Abstract EN:

Statistical tests related to the entropy estimation of a random source are widely used in testing of true random number generators (TRNGs,True Random Number Generators) intended for cryptographic applications. Namely, Maurer’s universal statistical test is nowadays viewed as a standard in this domain. Therefore, from a statistical viewpoint, this thesis is focused on further developments of entropy tests. It consists in three main parts : The design of a generic software tool called Genstar, Generic Statistical Test Architecture. Genstar consists in a collection of statistical tests for random number generators. This software is developed with the help of the objet oriented programming, thus providing a common interface enabling easy integration of new statistical tests in Genstar. The second important characteristic of Genstar is related to the problem of comparison of statistical tests. To compute the power of a given statistical test, Genstar is equipped with a family of statistical models of TRNGs. Improvements of Maurer’s test. To improve statistical characteristics of this test, we propose several approaches such as the m-spacing and the p-leave out methods.
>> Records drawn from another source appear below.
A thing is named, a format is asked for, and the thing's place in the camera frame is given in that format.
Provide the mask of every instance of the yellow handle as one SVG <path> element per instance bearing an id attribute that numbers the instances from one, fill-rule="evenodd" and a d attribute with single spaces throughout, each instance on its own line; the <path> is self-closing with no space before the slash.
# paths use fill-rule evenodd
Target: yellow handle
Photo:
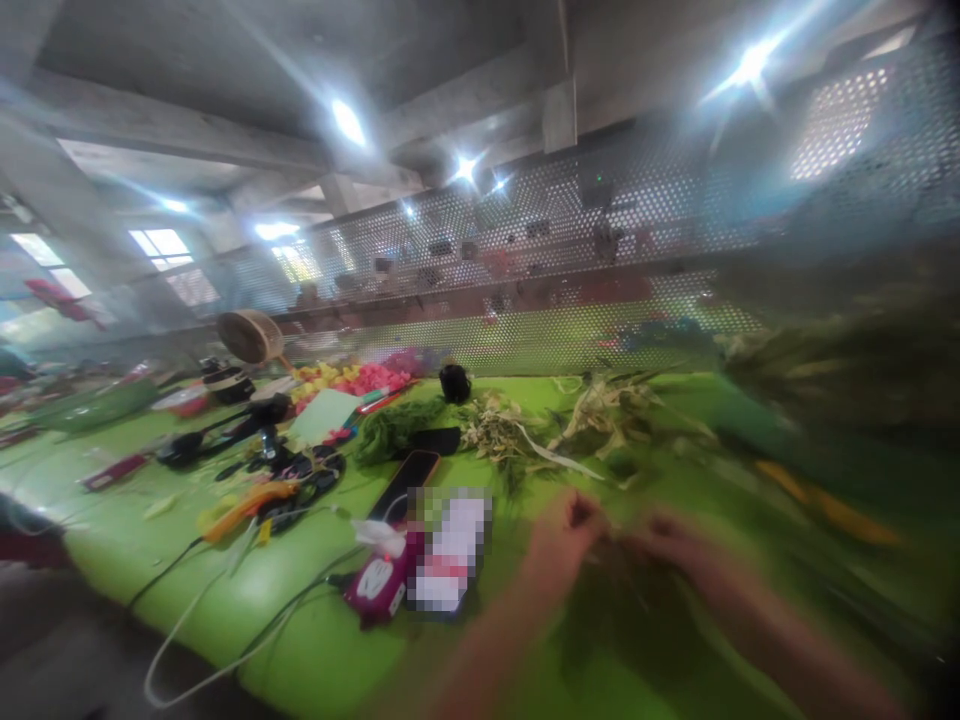
<path id="1" fill-rule="evenodd" d="M 220 542 L 223 536 L 237 526 L 247 512 L 255 507 L 260 507 L 267 500 L 275 498 L 288 498 L 297 492 L 300 486 L 297 483 L 274 482 L 257 485 L 247 493 L 239 503 L 233 506 L 226 515 L 217 520 L 217 524 L 210 528 L 203 536 L 211 545 Z"/>

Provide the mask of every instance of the concrete pillar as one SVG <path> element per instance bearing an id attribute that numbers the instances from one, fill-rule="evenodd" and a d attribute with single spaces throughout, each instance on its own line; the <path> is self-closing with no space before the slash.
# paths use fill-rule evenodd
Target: concrete pillar
<path id="1" fill-rule="evenodd" d="M 338 173 L 324 175 L 320 178 L 319 185 L 334 217 L 342 217 L 363 209 L 357 197 L 357 189 L 353 186 L 353 180 L 346 175 Z"/>
<path id="2" fill-rule="evenodd" d="M 0 171 L 49 229 L 54 251 L 91 290 L 154 272 L 56 139 L 9 109 L 0 110 Z"/>
<path id="3" fill-rule="evenodd" d="M 543 94 L 543 151 L 556 152 L 577 144 L 577 82 L 571 75 Z"/>

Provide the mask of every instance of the floor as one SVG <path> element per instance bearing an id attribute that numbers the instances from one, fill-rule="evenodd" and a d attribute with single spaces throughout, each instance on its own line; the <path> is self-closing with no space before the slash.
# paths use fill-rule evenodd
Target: floor
<path id="1" fill-rule="evenodd" d="M 136 720 L 175 717 L 267 720 L 282 717 L 229 680 L 159 712 L 143 697 L 143 678 L 162 638 L 136 623 L 69 570 L 0 563 L 0 696 L 4 717 L 37 720 Z M 173 697 L 213 669 L 173 647 L 157 678 Z"/>

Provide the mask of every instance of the orange object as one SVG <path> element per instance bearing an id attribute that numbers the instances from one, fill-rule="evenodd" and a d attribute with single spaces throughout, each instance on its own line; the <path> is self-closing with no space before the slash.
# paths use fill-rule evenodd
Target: orange object
<path id="1" fill-rule="evenodd" d="M 819 511 L 830 525 L 842 530 L 850 537 L 883 547 L 901 543 L 900 536 L 890 528 L 853 509 L 825 490 L 797 480 L 779 463 L 757 460 L 755 465 L 794 500 L 805 505 L 809 510 Z"/>
<path id="2" fill-rule="evenodd" d="M 299 489 L 299 484 L 288 482 L 272 482 L 253 487 L 243 500 L 230 508 L 230 512 L 217 520 L 216 524 L 204 534 L 203 539 L 215 545 L 243 520 L 247 512 L 260 507 L 267 500 L 288 498 Z"/>

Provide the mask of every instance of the window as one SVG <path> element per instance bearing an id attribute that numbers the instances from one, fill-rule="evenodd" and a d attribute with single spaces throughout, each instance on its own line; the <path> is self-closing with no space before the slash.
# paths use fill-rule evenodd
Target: window
<path id="1" fill-rule="evenodd" d="M 160 272 L 193 262 L 187 246 L 173 230 L 131 230 L 130 235 Z"/>
<path id="2" fill-rule="evenodd" d="M 188 307 L 196 307 L 220 299 L 220 293 L 210 284 L 200 268 L 177 273 L 168 277 L 167 282 Z"/>
<path id="3" fill-rule="evenodd" d="M 37 264 L 44 270 L 53 275 L 63 289 L 75 298 L 86 297 L 90 294 L 90 288 L 83 284 L 83 281 L 77 277 L 76 273 L 68 268 L 60 256 L 57 255 L 43 238 L 33 233 L 23 233 L 11 235 L 14 241 L 27 251 Z"/>
<path id="4" fill-rule="evenodd" d="M 304 240 L 297 240 L 292 245 L 281 245 L 271 248 L 273 256 L 280 263 L 284 274 L 291 283 L 316 280 L 323 273 L 317 265 L 310 247 Z"/>

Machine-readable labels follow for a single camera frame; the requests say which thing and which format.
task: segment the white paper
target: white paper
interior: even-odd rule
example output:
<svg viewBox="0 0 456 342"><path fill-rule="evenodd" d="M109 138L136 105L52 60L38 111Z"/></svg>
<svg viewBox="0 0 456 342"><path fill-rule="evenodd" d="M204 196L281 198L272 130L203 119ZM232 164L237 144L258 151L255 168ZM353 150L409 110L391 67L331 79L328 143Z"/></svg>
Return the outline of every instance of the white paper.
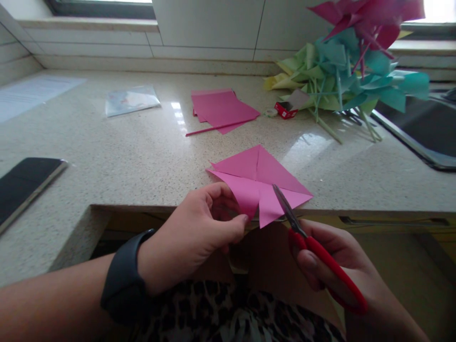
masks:
<svg viewBox="0 0 456 342"><path fill-rule="evenodd" d="M38 76L0 90L0 123L83 84L85 78Z"/></svg>

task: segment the human hand
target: human hand
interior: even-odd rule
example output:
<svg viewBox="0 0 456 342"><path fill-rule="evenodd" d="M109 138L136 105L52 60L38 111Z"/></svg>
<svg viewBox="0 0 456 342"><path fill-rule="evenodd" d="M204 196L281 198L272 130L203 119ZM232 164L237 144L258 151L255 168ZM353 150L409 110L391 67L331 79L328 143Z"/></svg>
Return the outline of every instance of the human hand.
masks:
<svg viewBox="0 0 456 342"><path fill-rule="evenodd" d="M244 236L247 215L231 219L226 209L239 213L233 192L214 183L188 193L163 226L138 253L138 272L151 295L188 279L216 250Z"/></svg>
<svg viewBox="0 0 456 342"><path fill-rule="evenodd" d="M363 294L368 303L368 312L359 319L379 331L403 337L404 341L428 341L349 232L309 220L299 222L304 232L320 242ZM356 299L345 283L313 252L294 250L294 257L314 291L327 286L346 303L356 305Z"/></svg>

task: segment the scissors
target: scissors
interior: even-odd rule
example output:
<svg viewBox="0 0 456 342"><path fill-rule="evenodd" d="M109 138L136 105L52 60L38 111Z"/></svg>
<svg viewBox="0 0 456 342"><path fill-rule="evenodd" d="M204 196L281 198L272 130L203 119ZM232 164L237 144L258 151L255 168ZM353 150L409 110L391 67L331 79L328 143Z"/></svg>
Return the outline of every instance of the scissors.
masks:
<svg viewBox="0 0 456 342"><path fill-rule="evenodd" d="M334 274L344 282L348 289L353 293L358 302L357 306L352 306L347 304L342 298L340 298L332 289L328 288L331 296L345 309L355 313L355 314L365 314L367 313L367 302L361 291L357 288L355 283L350 279L350 277L342 270L337 261L328 253L326 249L313 237L308 236L302 229L299 224L298 219L292 212L290 204L286 200L284 194L275 184L272 186L274 188L275 195L279 200L280 206L282 207L286 218L290 222L291 229L288 233L288 240L290 243L290 249L293 246L302 249L308 249L313 252L321 261L323 261Z"/></svg>

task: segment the clear plastic bag
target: clear plastic bag
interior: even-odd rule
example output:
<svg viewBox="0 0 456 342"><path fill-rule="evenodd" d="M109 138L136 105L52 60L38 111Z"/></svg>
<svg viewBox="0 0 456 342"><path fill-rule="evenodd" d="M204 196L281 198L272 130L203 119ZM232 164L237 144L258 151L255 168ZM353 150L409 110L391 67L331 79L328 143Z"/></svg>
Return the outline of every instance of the clear plastic bag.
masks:
<svg viewBox="0 0 456 342"><path fill-rule="evenodd" d="M110 92L106 97L106 116L116 116L158 107L160 101L152 85Z"/></svg>

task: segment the speckled countertop
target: speckled countertop
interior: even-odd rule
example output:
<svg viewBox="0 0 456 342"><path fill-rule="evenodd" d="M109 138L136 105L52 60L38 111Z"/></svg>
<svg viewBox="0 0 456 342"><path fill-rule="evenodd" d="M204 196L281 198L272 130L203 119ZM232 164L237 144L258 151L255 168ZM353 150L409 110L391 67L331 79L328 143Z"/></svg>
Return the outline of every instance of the speckled countertop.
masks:
<svg viewBox="0 0 456 342"><path fill-rule="evenodd" d="M454 214L456 174L435 171L382 128L372 143L365 128L325 120L339 145L309 115L259 117L221 135L185 137L203 125L192 116L190 91L232 87L259 111L278 92L261 77L160 73L44 71L88 81L0 124L0 174L23 158L55 157L69 168L0 236L0 285L89 257L109 214L91 204L136 211L178 205L189 190L214 181L204 169L262 144L314 198L312 214ZM162 108L106 118L112 90L154 84Z"/></svg>

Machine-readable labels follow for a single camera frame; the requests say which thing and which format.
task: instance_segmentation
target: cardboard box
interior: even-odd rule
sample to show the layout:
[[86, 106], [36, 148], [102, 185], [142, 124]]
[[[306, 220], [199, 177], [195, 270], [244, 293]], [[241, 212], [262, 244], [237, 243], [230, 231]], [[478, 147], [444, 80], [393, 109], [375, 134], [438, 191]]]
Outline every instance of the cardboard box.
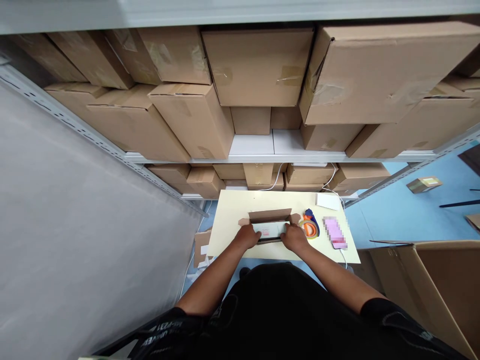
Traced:
[[163, 84], [148, 96], [192, 158], [229, 157], [232, 115], [220, 106], [212, 85]]
[[273, 187], [269, 191], [283, 191], [284, 190], [284, 175], [281, 173], [278, 175], [278, 180], [275, 184], [275, 180], [277, 179], [277, 173], [274, 172], [271, 175], [271, 180], [269, 185], [248, 185], [248, 190], [265, 190]]
[[87, 79], [69, 59], [41, 33], [12, 35], [15, 44], [42, 65], [60, 82], [86, 82]]
[[300, 108], [295, 107], [272, 107], [270, 117], [271, 129], [296, 130], [302, 123]]
[[137, 30], [163, 81], [212, 83], [198, 26], [142, 27]]
[[193, 267], [201, 268], [207, 266], [205, 258], [207, 256], [207, 250], [210, 243], [210, 235], [212, 230], [197, 232], [195, 234], [195, 250], [193, 252]]
[[231, 118], [235, 134], [268, 135], [270, 134], [271, 107], [233, 106]]
[[[277, 222], [287, 222], [291, 224], [297, 224], [300, 222], [300, 215], [297, 213], [292, 214], [292, 209], [279, 209], [279, 210], [266, 210], [266, 211], [252, 211], [248, 213], [248, 218], [242, 218], [238, 221], [238, 225], [248, 224], [267, 224]], [[282, 241], [280, 236], [275, 238], [260, 238], [256, 246], [267, 243], [275, 243]]]
[[191, 168], [190, 164], [155, 164], [148, 166], [148, 170], [167, 184], [186, 184]]
[[239, 180], [245, 179], [245, 171], [243, 164], [213, 164], [218, 177], [222, 180]]
[[226, 187], [213, 167], [193, 167], [186, 182], [204, 199], [218, 199], [220, 190]]
[[106, 30], [105, 35], [134, 81], [150, 85], [162, 83], [137, 29]]
[[441, 82], [399, 123], [366, 125], [345, 153], [390, 159], [404, 150], [436, 149], [480, 122], [480, 109], [472, 109], [473, 104], [468, 95]]
[[416, 242], [369, 250], [386, 296], [469, 359], [480, 357], [480, 241]]
[[127, 90], [135, 84], [100, 30], [48, 36], [93, 85]]
[[326, 184], [333, 176], [335, 167], [327, 164], [325, 167], [294, 166], [288, 164], [286, 176], [291, 185]]
[[305, 150], [345, 151], [363, 129], [360, 124], [301, 125]]
[[103, 135], [124, 151], [149, 160], [187, 163], [190, 156], [148, 97], [153, 85], [112, 90], [87, 107], [98, 114]]
[[246, 183], [251, 185], [269, 185], [274, 172], [272, 163], [244, 163]]
[[338, 190], [369, 189], [390, 173], [381, 162], [340, 162], [329, 188]]
[[324, 27], [300, 96], [303, 122], [397, 123], [479, 42], [480, 27], [459, 21]]
[[437, 188], [444, 183], [441, 182], [435, 176], [428, 176], [428, 177], [419, 177], [412, 182], [409, 182], [406, 187], [410, 189], [410, 191], [414, 194], [424, 193], [427, 191], [432, 190], [433, 188]]
[[472, 214], [465, 216], [466, 221], [480, 234], [480, 214]]
[[283, 174], [283, 182], [285, 187], [283, 191], [290, 192], [308, 192], [308, 193], [317, 193], [324, 187], [324, 184], [290, 184], [287, 175]]
[[203, 31], [220, 104], [296, 106], [313, 34], [311, 27]]

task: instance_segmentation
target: pink phone case
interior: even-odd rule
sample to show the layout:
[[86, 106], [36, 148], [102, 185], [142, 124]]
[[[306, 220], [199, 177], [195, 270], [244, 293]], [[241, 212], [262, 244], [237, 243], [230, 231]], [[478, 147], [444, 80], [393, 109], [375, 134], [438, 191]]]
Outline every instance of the pink phone case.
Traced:
[[344, 233], [340, 229], [339, 222], [336, 217], [325, 216], [323, 218], [323, 224], [326, 228], [326, 233], [334, 249], [346, 249], [347, 241], [345, 240]]

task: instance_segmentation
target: yellow table
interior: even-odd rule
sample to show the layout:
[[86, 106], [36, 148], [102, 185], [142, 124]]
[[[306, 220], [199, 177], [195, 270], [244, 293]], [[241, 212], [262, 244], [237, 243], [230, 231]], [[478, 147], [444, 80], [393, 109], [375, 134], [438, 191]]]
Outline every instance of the yellow table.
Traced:
[[[249, 212], [291, 208], [292, 214], [297, 213], [303, 217], [305, 210], [311, 209], [320, 226], [320, 235], [315, 239], [309, 240], [312, 246], [333, 261], [337, 263], [344, 262], [340, 251], [332, 247], [323, 226], [323, 218], [325, 216], [334, 216], [337, 218], [338, 224], [348, 244], [348, 249], [343, 252], [346, 261], [349, 264], [360, 264], [357, 248], [355, 247], [345, 212], [342, 209], [331, 210], [317, 206], [316, 195], [316, 192], [222, 190], [216, 208], [207, 255], [220, 255], [240, 229], [238, 224], [239, 220], [248, 218]], [[247, 250], [243, 257], [300, 260], [300, 258], [288, 250], [282, 242], [256, 245]]]

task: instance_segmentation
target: person
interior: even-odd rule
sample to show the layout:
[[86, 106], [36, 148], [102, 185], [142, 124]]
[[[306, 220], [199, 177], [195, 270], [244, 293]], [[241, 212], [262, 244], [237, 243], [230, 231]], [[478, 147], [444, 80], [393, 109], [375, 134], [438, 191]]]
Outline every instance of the person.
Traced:
[[404, 310], [308, 242], [297, 225], [281, 241], [325, 289], [290, 262], [262, 264], [222, 301], [261, 233], [240, 228], [174, 308], [138, 341], [134, 359], [466, 359]]

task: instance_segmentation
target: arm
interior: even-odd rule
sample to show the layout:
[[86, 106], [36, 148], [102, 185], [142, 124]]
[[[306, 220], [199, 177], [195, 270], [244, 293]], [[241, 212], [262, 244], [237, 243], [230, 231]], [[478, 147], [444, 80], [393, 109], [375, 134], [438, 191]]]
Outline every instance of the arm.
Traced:
[[285, 247], [310, 267], [325, 288], [355, 313], [360, 314], [362, 306], [370, 299], [386, 299], [356, 275], [314, 249], [296, 224], [287, 224], [286, 232], [280, 237]]
[[176, 304], [188, 315], [210, 316], [222, 301], [229, 282], [244, 253], [253, 248], [261, 232], [252, 225], [240, 228], [233, 241], [212, 262]]

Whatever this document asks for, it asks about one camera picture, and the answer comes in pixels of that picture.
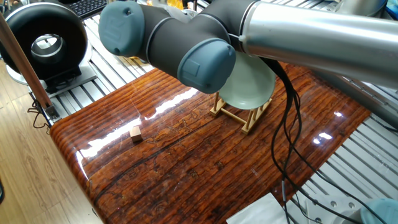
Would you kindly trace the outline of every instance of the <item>robotic arm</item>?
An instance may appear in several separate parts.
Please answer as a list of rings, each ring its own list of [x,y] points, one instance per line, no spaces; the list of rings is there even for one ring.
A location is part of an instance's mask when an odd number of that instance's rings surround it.
[[[256,0],[216,0],[195,15],[114,2],[99,36],[113,54],[138,56],[184,85],[218,91],[236,51],[398,87],[398,23]]]

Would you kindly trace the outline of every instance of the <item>wooden cube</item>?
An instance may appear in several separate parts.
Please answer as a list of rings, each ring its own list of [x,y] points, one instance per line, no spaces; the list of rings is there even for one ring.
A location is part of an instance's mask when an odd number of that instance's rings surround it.
[[[130,137],[133,142],[142,140],[141,131],[138,126],[135,126],[130,130]]]

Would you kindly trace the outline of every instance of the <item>wooden floor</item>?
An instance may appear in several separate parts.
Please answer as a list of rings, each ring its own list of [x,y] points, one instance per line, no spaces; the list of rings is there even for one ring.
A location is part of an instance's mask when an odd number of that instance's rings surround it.
[[[27,113],[27,87],[11,80],[0,61],[0,223],[102,223],[46,129]],[[44,122],[40,115],[37,124]]]

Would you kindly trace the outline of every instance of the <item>keyboard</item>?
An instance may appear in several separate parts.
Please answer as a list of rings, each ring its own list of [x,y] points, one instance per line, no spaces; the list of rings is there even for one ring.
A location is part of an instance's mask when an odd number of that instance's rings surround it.
[[[86,19],[101,12],[106,5],[106,0],[80,0],[67,4],[67,6],[75,12],[80,19]]]

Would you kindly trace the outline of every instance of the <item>glossy wooden table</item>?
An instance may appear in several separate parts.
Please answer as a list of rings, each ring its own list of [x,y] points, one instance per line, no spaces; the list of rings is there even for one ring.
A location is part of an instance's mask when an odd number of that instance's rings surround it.
[[[369,111],[306,68],[283,66],[302,100],[297,148],[319,167]],[[224,223],[269,192],[282,200],[270,152],[285,108],[279,80],[273,99],[246,136],[230,117],[209,114],[213,96],[154,70],[57,122],[51,136],[105,222]],[[131,141],[133,126],[142,142]],[[277,138],[275,151],[283,161],[285,138]],[[302,185],[312,172],[293,154],[289,174]],[[287,191],[290,198],[294,191]]]

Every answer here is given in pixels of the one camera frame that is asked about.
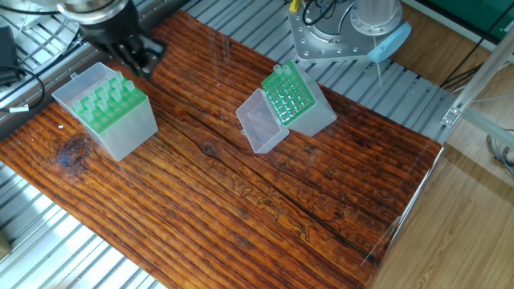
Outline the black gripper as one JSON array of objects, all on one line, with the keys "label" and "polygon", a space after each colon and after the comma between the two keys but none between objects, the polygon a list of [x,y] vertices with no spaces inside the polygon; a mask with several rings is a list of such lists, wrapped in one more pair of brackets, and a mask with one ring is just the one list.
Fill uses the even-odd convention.
[{"label": "black gripper", "polygon": [[121,11],[104,22],[81,24],[80,29],[87,41],[114,55],[137,77],[151,76],[167,50],[160,39],[146,37],[136,11]]}]

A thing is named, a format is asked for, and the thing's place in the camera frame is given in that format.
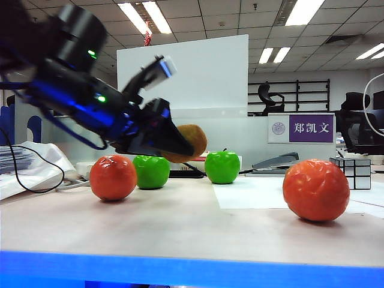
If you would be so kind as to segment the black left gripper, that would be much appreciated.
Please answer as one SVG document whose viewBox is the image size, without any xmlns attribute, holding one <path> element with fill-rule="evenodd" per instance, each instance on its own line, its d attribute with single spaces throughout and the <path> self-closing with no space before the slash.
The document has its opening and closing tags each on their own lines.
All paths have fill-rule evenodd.
<svg viewBox="0 0 384 288">
<path fill-rule="evenodd" d="M 192 144 L 172 122 L 169 102 L 156 98 L 143 109 L 133 100 L 124 107 L 118 138 L 112 146 L 119 154 L 161 156 L 160 151 L 192 156 Z"/>
</svg>
In the very core of these methods is a new interpretation of the Maurer test related to the maximum likelihood tests for the problem of uniformity testing. It’s well known that the standard Maurer test cannot detect long memory dependencies in the data. In order to overcome this difficulty, we propose two approaches. The first one, called (SD test), computes the distribution of distances between motifs in the data. The second approach called MaurerPP is based on the idea of the equivalence of motifs. This equivalence permits to reduce multiple motifs testing to one generic motif testing and resolves efficiently the problem of large blocks in the Maurer test. Standard normality of m-spacings entropy estimators under weaker assumptions on the probability density. The improvements of the Maurer test proposed in this thesis are essentially based on the m - spacing method in the entropy estimation. In this thesis, we show that under mild conditions on the probability density, i. E. For vanishing densities, the m-spacings entropy estimators have the standard Gaussian limit.